Franz Schmidt (1874-1939)
 : Fredigundis, opéra en trois actes. Dunja Vejzovic (Fredigundis) ; Martin Egel (Chilpéric, roi des Francs) ; Reid Bunger (le duc Drakolen) ; Werner Hollweg (Landerich, fils du duc, puis Praetextatus, évêque de Rouen ; Chœurs de l’ORF ; Orchestre symphonique de la Radio de Vienne ORF, direction Ernst Märzendorfer. 1979. Notice et synopsis en allemand et en anglais. Livret complet en allemand, avec traduction anglaise. 145’ 00’’. Un coffret de deux CD Orfeo C380012.

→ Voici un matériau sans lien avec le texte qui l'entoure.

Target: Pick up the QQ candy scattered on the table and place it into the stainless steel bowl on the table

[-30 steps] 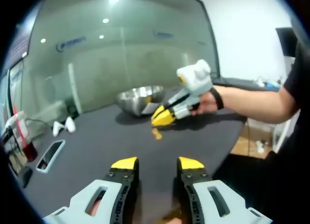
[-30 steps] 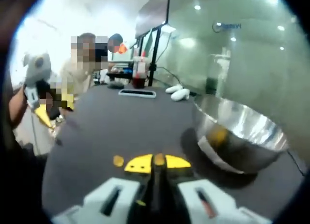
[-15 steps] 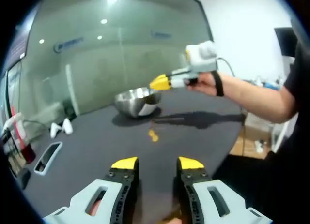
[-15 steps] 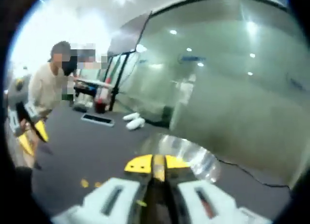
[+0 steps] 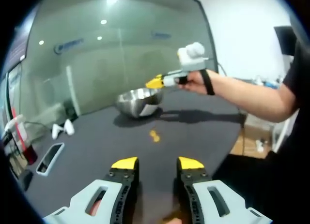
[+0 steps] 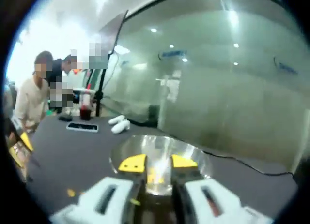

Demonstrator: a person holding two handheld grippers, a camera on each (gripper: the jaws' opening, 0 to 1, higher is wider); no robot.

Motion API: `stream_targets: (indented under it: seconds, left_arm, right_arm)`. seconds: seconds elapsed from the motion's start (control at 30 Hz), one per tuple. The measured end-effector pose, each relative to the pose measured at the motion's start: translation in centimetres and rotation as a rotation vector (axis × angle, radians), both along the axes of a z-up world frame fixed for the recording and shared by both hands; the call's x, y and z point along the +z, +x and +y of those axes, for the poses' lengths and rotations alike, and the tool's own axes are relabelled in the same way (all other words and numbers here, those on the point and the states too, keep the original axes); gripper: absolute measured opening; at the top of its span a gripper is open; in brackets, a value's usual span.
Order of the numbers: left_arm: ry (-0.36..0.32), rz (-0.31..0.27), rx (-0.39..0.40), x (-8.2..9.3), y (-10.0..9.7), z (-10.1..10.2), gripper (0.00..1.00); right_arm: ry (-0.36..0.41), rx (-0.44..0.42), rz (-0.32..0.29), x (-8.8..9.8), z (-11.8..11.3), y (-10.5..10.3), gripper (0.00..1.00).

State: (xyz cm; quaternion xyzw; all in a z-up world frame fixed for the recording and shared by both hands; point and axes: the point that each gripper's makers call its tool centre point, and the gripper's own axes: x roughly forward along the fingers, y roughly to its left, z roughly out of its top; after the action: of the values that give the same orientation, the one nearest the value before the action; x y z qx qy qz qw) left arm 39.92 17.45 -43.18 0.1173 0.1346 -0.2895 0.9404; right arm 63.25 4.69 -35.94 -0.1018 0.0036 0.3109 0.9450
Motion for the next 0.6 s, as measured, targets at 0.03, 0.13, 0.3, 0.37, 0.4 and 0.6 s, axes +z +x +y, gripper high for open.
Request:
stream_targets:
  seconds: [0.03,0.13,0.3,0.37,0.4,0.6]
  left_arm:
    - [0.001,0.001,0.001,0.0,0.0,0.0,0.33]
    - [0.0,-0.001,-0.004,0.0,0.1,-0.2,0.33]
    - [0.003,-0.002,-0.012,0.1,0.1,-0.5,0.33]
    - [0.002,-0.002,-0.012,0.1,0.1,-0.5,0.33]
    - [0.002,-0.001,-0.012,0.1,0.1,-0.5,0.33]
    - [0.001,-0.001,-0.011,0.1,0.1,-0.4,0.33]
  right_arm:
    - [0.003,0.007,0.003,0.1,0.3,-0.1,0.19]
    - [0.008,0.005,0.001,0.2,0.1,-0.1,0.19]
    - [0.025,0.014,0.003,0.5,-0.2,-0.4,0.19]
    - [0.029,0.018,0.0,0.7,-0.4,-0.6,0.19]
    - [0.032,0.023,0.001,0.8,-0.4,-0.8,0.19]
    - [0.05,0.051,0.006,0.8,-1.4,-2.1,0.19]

Considéré comme le dernier grand romantique autrichien, Franz Schmidt a bénéficié, au début de la présente décennie, d’un regain d’intérêt dans le domaine orchestral, grâce à deux intégrales de ses quatre symphonies, l’une par Paavo Järvi à la tête de l’Orchestre de la Radio de Francfort (DG, 2020) à travers des concerts publics captés entre 2013 et 2018, succédant ainsi à son père Neeme Järvi, qui avait fait de même avec les phalanges de Detroit et de Chicago avant notre siècle (Chandos, 1997), l’autre par Jonathan Berman, en studio cette fois, à la tête du BBC National Orchestra of Wales (Accentus, 2023). Pour cette dernière, on relira l’entretien que ce chef a accordé à Pierre-Jean Tribot le 26 novembre 2023. 

Franz Schmidt est aussi le compositeur de deux opéras, sur lesquels Piotr Kaminski fait curieusement l’impasse dans son pavé Mille et un opéras (Fayard, 2003). Le premier, Notre-Dame, inspiré du roman de Victor Hugo, a été créé à l’Opéra de Vienne le 1er avril 1914, sous la direction de Franz Schalk. Il en existe une excellente version, avec Gwyneth Jones, James King et Kurt Moll, dirigés par Christoph Perick à la tête du RSO Berlin (Capriccio, 2013). L’Intermezzo orchestral est célèbre et souvent honoré en concert. Fort de ce succès, Schmidt s’est lancé, dès 1916, dans l’écriture d’un second et ultime opéra, Fredigundis, qui va être créé lui aussi à Vienne, toujours sous la direction de Franz Schalk, le 8 mars 1924, après un semi-échec à Berlin deux ans auparavant et divers remaniements, tant au niveau du texte que de la musique. Il n’existe qu’une seule référence pour cet opéra oublié : une version de concert du 27 septembre 1979, au Musikverein de Vienne. Avant l’apparition du CD, elle a fait l’objet de trois vinyles confidentiels proposés en stéréo par le label américain Voce Records. C’est cette soirée d’il y a près d’un demi-siècle qui est rééditée dans le présent coffret Orfeo. Une initiative que l’on salue comme il se doit, en cette année où l’on célébrera sans doute assez peu les 150 ans de la naissance de ce compositeur attachant.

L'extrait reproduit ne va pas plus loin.